There is an Ocean in my Soul Where the Waters do not Curve (F-Zero)
Anna Wiggins will be contributing a guest post for each year’s worth of games covered in the Super Nintendo Project. For 1991, she’s talking about F-Zero.
It begins with sound. When I think about F-Zero, it is the soundtrack that sticks in my mind. Where other games I had played had background music, F-Zero had songs. Big Blue was the most memorable. These memories are pleasant.
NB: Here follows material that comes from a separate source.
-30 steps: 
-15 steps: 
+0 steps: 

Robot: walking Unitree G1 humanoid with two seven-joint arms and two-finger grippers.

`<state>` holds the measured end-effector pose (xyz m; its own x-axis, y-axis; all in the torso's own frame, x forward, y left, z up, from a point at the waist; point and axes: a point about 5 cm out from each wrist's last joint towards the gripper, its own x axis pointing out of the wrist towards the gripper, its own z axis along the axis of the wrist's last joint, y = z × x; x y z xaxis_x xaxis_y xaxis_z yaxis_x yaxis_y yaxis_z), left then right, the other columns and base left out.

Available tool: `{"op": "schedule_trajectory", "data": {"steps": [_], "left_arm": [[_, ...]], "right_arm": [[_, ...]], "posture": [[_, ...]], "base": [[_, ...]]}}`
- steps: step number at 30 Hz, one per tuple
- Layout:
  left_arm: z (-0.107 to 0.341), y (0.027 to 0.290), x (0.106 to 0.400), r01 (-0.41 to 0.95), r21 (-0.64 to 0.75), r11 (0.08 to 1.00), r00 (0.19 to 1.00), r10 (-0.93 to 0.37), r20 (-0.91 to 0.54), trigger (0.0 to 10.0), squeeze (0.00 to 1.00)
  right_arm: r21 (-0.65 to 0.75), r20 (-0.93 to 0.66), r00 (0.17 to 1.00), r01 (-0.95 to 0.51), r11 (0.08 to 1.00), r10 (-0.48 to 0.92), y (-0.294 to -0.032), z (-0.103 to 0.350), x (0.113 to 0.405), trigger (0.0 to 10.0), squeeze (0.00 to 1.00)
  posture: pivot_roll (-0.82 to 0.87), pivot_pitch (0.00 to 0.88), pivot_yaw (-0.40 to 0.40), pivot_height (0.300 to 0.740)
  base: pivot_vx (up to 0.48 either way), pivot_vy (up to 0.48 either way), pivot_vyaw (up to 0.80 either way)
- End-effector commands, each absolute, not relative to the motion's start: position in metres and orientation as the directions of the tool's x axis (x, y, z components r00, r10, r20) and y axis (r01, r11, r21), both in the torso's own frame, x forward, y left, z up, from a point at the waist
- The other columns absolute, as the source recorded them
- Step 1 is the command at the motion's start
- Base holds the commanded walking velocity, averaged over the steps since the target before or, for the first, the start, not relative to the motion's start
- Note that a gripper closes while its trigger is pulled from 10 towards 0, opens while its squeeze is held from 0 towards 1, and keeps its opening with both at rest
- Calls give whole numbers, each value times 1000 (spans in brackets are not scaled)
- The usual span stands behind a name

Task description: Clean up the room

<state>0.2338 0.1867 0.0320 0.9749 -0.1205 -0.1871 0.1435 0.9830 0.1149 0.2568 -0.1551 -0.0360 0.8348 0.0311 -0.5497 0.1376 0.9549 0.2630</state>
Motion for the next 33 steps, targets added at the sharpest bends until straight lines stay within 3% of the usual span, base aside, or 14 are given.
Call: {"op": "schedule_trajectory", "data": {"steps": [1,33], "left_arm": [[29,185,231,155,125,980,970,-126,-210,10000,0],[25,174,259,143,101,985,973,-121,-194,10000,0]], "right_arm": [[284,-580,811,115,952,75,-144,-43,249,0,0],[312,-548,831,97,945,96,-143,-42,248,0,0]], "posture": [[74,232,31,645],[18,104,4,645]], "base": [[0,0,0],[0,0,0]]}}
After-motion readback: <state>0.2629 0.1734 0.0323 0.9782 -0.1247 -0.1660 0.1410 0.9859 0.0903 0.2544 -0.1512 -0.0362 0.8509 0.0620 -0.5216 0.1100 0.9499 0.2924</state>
This music has been a part of my internal soundtrack for most of my life, occasionally earworming in over the years, always an oddly comforting sense memory.
And this sort of sound was unprecedented. The number of bits in a gaming system was on the one hand meaningless to me; at seven years old, I had no idea what the technical difference between an “8-bit system” and a “16-bit system” were. But on the other hand these terms held an iconic power; clearly the SNES was twice as powerful, and so its games would be twice as cool. If I’d had a little more knowledge, I probably would have expected them to be 256 times as cool.
So this, for me, was my first real taste of what “16-bit sound” could do. I was hooked, and after this game music became a much larger part of how I judged games.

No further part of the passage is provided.